What needs to be done: Each line from the one containing "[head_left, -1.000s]" to the end of the material below is to be restated exactly, with pictures skipped.

Raw data:
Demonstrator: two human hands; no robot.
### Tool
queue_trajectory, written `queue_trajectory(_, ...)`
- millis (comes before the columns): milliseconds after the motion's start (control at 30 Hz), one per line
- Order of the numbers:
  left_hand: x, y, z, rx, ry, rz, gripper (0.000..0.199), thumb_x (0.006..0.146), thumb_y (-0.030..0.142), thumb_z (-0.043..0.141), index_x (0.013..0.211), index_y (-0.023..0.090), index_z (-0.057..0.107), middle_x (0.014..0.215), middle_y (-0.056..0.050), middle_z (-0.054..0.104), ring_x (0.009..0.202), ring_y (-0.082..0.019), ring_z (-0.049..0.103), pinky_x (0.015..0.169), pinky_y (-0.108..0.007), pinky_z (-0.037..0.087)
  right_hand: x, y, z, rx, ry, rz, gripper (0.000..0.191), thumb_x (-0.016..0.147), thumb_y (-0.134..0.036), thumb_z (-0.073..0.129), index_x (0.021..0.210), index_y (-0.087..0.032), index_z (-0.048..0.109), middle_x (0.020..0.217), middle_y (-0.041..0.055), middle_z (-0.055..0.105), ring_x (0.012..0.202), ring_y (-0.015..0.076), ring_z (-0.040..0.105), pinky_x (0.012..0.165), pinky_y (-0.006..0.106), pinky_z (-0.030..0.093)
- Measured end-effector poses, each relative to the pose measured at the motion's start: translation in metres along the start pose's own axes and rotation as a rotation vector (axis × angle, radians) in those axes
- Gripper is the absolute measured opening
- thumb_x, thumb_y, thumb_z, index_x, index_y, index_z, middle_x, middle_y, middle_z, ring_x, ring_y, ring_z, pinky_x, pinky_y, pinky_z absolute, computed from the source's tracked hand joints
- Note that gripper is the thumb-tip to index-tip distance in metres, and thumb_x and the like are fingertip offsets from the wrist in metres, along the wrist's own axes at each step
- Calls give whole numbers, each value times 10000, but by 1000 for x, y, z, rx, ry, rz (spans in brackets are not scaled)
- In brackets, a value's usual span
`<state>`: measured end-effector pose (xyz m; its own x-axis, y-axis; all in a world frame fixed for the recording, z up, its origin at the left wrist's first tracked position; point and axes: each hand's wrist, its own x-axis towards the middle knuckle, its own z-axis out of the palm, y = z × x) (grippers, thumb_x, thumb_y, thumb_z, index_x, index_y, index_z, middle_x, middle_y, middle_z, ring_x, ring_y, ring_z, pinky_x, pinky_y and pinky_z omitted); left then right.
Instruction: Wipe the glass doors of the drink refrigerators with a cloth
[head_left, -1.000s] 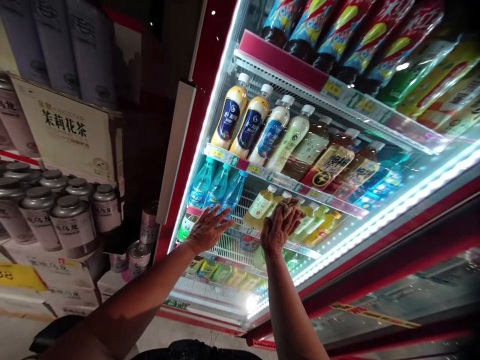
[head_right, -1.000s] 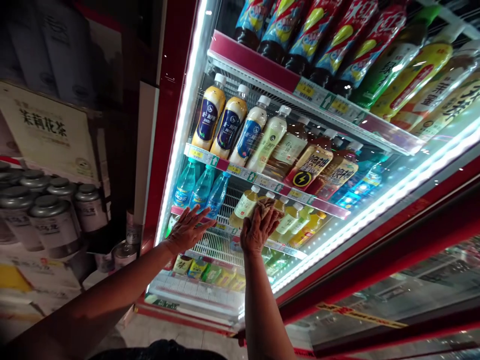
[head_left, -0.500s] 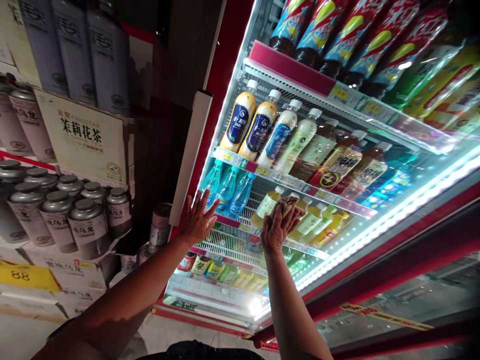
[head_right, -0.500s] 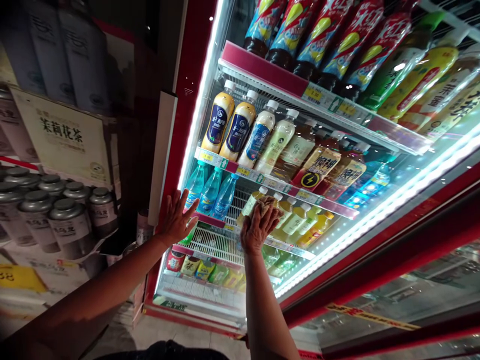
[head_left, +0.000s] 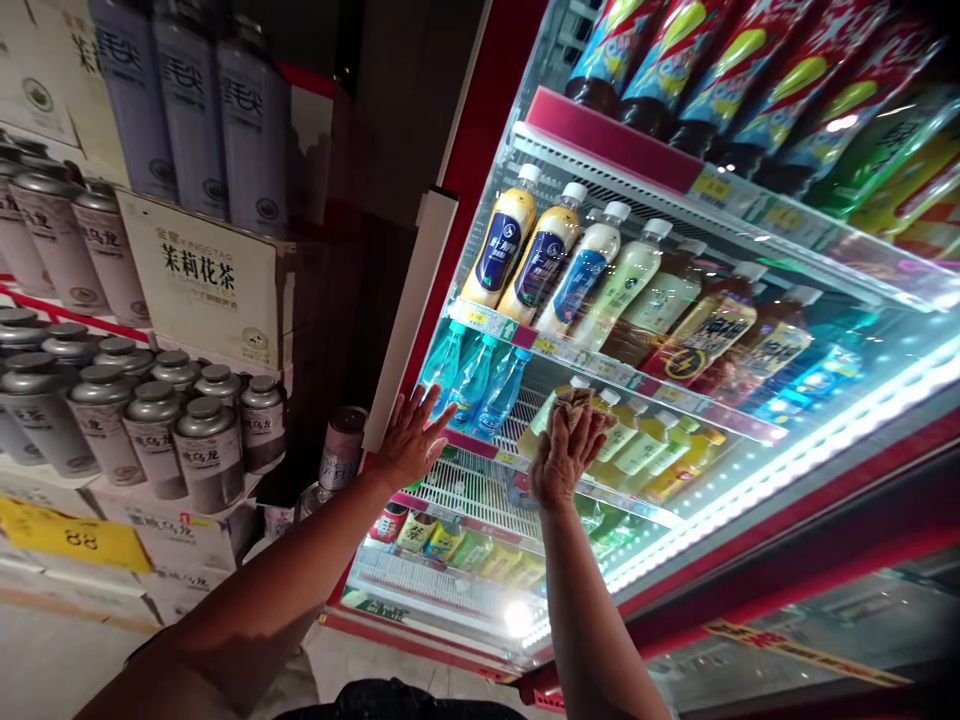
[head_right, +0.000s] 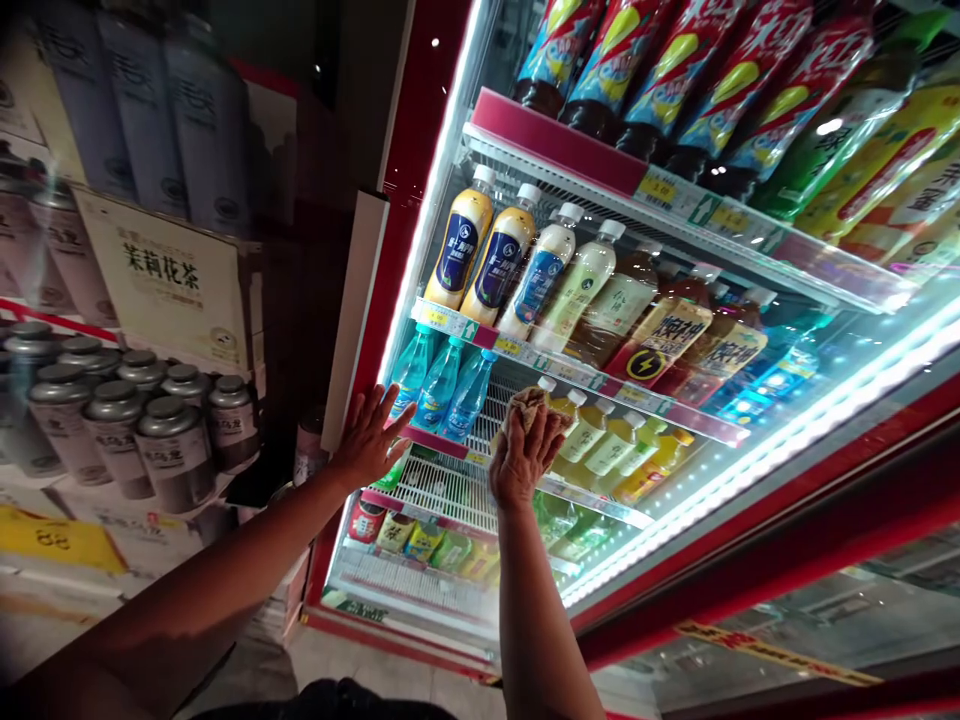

Solved problem:
[head_left, -1.000s] 
[head_right, -1.000s] 
[head_left, -0.500s] 
[head_right, -0.500s] 
[head_left, +0.000s] 
[head_right, +0.000s] 

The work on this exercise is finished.